In one case the tax officer found that an Indian individual held 99 out of 100 shares of Singapore incorporated company that had no employee in Singapore, the address the company operated from was in Delhi, all the investments were made in group companies in India and the source of investment was also from India (Merz, Overesch & Wamser, 2017: 14). The minutes of the meeting of the Board of directors was produced. But the tax officer, on an examination of the passport of the individual found that he was present in India when the meeting was supposed to have taken place. He therefore held that it was a mere paper company formed for routing investments in India and that in any case the control and management of the company was wholly in India. On appeal, the Tribunal however held that the other director never visited India and hence it could not be said that any meeting of the Board of directors took place in India and even if one of board meetings be considered to have been held in India that does not negate the position that meeting of the Board of directors are held in Singapore. The Tribunal held that the provision of section 6(3) (ii) relating to the control and management of the company being 'wholly' situated in India is not satisfied in the case1.
Change in the recent budget, 201:
Considering the growing practice of forming paper companies abroad, there has been a change in the definition and now a company is resident in India if it is an Indian company or its place of effective management during the year is in India. The provision will be effective from 1st April, 2017.
Judicial approaches to the determination of the scope of tax treaties
Liable to pay
A person resident of either of the contracting states will be entitled to the benefits of the treaty and, to be a resident, one must be 'liable to tax' by virtue of domicile, residence or similar criterion. Most of India's treaties have this standard formulation. Some older treaties still make reference to citizens. Questions often arise in the context of India's treaties with UAE/Qatar/Oman where there are no taxes on income as to whether a resident of such country should get the benefits. The question was first examined by the AAR in the case of Mohsinally Ali Mohammad Rafik, an Indian citizen resident of UAE2. It was held that he was a resident of UAE. Subsequently, in the case of Cyril Eugene Pereira's case, similar issue arose for determination by the AAR again3. This time, the AAR took the view that individuals domiciled in UAE would not be tax residents of UAE since they do not pay any tax in UAE.
In Azadi, one of the arguments taken before the SC was that the conduit companies not being liable to pay any tax in Mauritius would not be entitled to the benefits of the indo-Mauritius treaty.

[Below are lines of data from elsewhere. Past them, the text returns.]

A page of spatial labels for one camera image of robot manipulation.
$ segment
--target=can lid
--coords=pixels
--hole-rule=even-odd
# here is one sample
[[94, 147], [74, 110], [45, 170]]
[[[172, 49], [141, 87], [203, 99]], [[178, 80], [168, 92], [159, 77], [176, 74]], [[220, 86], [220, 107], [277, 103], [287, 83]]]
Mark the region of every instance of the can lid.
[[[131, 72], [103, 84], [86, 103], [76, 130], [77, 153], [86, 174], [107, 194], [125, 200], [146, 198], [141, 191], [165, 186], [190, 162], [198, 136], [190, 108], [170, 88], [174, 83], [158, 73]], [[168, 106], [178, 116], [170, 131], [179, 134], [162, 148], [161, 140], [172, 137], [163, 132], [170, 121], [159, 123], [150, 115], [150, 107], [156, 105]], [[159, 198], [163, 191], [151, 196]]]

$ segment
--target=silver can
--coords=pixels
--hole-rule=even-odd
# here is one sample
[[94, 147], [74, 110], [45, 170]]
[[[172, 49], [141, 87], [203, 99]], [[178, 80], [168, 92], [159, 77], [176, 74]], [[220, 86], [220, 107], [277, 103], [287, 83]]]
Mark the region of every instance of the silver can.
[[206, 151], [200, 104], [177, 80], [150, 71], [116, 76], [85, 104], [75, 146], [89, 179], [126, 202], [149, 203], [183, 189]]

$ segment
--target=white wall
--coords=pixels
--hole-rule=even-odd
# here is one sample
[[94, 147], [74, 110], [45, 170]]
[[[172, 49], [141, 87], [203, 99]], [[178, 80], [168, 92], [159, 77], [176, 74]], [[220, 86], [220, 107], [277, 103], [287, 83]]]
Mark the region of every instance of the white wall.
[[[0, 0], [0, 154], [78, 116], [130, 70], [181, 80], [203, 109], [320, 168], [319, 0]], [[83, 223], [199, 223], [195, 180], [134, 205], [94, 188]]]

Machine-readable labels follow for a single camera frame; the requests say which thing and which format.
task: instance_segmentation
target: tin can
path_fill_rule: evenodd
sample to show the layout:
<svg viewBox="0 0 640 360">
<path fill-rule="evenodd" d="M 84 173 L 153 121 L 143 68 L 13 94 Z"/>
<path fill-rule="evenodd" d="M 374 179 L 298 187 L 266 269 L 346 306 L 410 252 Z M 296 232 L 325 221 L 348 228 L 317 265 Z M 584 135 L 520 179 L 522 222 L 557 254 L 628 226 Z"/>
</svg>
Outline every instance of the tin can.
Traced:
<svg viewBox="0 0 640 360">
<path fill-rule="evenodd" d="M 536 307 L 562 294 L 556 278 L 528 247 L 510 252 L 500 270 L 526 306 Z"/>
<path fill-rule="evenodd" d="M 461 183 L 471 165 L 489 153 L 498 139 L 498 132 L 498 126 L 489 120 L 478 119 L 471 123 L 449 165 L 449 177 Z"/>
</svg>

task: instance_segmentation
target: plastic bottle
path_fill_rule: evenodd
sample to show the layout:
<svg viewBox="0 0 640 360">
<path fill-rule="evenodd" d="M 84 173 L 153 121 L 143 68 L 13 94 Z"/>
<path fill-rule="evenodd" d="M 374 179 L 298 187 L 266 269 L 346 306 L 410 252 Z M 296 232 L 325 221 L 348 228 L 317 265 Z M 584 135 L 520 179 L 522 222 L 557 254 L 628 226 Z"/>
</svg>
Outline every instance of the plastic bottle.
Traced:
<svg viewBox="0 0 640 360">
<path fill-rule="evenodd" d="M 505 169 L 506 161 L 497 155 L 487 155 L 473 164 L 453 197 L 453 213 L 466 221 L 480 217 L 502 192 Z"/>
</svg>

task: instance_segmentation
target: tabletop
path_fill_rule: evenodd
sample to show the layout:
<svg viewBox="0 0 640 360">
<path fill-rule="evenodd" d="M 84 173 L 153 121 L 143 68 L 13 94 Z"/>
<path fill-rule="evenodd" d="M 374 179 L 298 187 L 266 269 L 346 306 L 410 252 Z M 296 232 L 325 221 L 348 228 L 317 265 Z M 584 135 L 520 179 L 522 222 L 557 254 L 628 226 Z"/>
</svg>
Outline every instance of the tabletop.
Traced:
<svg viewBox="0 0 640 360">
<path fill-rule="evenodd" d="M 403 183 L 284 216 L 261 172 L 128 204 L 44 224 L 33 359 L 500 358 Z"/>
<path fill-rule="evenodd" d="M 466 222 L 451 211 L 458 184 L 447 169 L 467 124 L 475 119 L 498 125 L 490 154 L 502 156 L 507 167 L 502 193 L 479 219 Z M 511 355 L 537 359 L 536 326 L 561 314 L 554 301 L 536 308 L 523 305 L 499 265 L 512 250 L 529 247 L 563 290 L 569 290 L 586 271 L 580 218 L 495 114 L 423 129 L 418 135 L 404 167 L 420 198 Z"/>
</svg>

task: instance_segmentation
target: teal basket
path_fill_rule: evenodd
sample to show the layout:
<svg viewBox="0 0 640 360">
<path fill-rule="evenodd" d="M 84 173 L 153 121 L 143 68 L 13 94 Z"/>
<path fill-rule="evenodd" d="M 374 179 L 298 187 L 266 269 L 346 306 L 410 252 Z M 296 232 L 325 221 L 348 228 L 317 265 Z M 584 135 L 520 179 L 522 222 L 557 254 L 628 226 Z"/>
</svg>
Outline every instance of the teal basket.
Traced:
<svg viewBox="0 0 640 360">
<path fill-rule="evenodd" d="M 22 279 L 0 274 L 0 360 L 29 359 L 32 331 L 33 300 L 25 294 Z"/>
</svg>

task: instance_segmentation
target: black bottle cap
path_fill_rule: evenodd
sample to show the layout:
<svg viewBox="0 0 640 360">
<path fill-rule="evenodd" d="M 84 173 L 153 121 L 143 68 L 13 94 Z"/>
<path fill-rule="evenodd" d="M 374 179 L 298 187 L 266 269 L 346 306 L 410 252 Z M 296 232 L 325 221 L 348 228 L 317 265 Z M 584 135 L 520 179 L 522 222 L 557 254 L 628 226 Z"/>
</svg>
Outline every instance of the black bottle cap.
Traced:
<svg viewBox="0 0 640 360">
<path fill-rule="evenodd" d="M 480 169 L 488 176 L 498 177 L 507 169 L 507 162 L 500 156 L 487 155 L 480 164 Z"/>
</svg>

The decision of the AAR in Cyril Pereira's case was pressed into service, but the Supreme Court refused to be persuaded by the same. The ratio laid down was that 'liable to tax' is not the same as payment of tax.
The same issue again came up before the authority in Abdul Razak A Meman4. This time the AAR examined the issue comprehensively in the light of certain observations of the Supreme Court in the Azadi case that said that the words 'liable to taxation' were intended to act as words of limitation.
The AAR concluded that the individual resident in UAE was not a tax resident of UAE within the meaning of Art 4 and hence was not entitled to the treaty benefits. In coming to the conclusion, the AAR also referred to the travaux preparatoires and the fact that when the treaty was being negotiated, UAE was supposed to introduce income taxation under commitment to the IMF.
1 Radharani Holding (P) Ltd vs. ADIT (2007-TII-ITAT-DEL-INTL).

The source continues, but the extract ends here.